PROVIDED MATERIAL:

___

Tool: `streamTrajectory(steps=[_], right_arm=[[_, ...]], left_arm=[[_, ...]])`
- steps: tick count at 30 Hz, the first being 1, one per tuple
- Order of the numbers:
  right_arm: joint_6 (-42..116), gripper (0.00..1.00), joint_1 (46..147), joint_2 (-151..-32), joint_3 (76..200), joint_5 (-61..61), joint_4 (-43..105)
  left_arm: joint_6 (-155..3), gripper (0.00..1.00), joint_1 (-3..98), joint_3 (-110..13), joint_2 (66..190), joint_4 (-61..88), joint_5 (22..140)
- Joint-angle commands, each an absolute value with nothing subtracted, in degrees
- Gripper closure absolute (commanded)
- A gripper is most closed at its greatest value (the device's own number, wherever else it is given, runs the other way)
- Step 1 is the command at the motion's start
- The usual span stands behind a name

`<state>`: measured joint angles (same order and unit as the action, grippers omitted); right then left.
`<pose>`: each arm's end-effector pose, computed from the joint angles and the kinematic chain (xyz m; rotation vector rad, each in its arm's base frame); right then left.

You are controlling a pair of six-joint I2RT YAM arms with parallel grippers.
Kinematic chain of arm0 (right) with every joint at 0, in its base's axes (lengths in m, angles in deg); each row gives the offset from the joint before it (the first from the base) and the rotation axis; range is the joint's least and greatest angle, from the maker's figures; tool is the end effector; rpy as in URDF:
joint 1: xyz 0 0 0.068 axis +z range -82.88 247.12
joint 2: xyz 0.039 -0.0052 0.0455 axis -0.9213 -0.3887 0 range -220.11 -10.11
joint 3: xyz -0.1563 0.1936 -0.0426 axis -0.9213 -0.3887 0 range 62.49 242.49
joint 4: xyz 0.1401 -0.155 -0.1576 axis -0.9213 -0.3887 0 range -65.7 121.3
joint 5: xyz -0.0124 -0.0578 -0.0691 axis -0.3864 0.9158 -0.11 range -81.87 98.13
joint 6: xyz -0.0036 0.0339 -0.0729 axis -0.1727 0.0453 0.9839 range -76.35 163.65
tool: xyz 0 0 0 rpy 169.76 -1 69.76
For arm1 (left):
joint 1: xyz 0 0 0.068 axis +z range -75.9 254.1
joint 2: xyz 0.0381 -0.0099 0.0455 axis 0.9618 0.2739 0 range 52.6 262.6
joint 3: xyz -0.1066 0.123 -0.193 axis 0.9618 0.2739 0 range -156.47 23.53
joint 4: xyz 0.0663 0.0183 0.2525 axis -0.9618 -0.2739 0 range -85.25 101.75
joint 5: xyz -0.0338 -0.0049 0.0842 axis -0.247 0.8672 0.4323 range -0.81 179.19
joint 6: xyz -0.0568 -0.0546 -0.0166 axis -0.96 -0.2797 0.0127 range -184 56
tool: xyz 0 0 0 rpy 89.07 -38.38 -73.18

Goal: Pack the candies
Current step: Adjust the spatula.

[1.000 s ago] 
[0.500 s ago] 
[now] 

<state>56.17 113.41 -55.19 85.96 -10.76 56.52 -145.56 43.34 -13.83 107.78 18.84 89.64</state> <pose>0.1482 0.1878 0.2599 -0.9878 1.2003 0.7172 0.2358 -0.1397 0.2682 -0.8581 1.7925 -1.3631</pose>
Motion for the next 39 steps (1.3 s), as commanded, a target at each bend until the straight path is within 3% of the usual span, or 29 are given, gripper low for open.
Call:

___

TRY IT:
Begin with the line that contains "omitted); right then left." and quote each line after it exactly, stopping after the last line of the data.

TASK OUTPUT:
`<state>`: measured joint angles (same order and unit as the action, grippers omitted); right then left.
`<pose>`: each arm's end-effector pose, computed from the joint angles and the kinematic chain (xyz m; rotation vector rad, each in its arm's base frame); right then left.

You are controlling a pair of six-joint I2RT YAM arms with parallel grippers.
Kinematic chain of arm0 (right) with every joint at 0, in its base's axes (lengths in m, angles in deg); each row gives the offset from the joint before it (the first from the base) and the rotation axis; range is the joint's least and greatest angle, from the maker's figures; tool is the end effector; rpy as in URDF:
joint 1: xyz 0 0 0.068 axis +z range -82.88 247.12
joint 2: xyz 0.039 -0.0052 0.0455 axis -0.9213 -0.3887 0 range -220.11 -10.11
joint 3: xyz -0.1563 0.1936 -0.0426 axis -0.9213 -0.3887 0 range 62.49 242.49
joint 4: xyz 0.1401 -0.155 -0.1576 axis -0.9213 -0.3887 0 range -65.7 121.3
joint 5: xyz -0.0124 -0.0578 -0.0691 axis -0.3864 0.9158 -0.11 range -81.87 98.13
joint 6: xyz -0.0036 0.0339 -0.0729 axis -0.1727 0.0453 0.9839 range -76.35 163.65
tool: xyz 0 0 0 rpy 169.76 -1 69.76
For arm1 (left):
joint 1: xyz 0 0 0.068 axis +z range -75.9 254.1
joint 2: xyz 0.0381 -0.0099 0.0455 axis 0.9618 0.2739 0 range 52.6 262.6
joint 3: xyz -0.1066 0.123 -0.193 axis 0.9618 0.2739 0 range -156.47 23.53
joint 4: xyz 0.0663 0.0183 0.2525 axis -0.9618 -0.2739 0 range -85.25 101.75
joint 5: xyz -0.0338 -0.0049 0.0842 axis -0.247 0.8672 0.4323 range -0.81 179.19
joint 6: xyz -0.0568 -0.0546 -0.0166 axis -0.96 -0.2797 0.0127 range -184 56
tool: xyz 0 0 0 rpy 89.07 -38.38 -73.18

Goal: Pack the candies
Current step: Adjust the spatula.

[1.000 s ago] 
[0.500 s ago] 
[now] 

<state>56.17 113.41 -55.19 85.96 -10.76 56.52 -145.56 43.34 -13.83 107.78 18.84 89.64</state> <pose>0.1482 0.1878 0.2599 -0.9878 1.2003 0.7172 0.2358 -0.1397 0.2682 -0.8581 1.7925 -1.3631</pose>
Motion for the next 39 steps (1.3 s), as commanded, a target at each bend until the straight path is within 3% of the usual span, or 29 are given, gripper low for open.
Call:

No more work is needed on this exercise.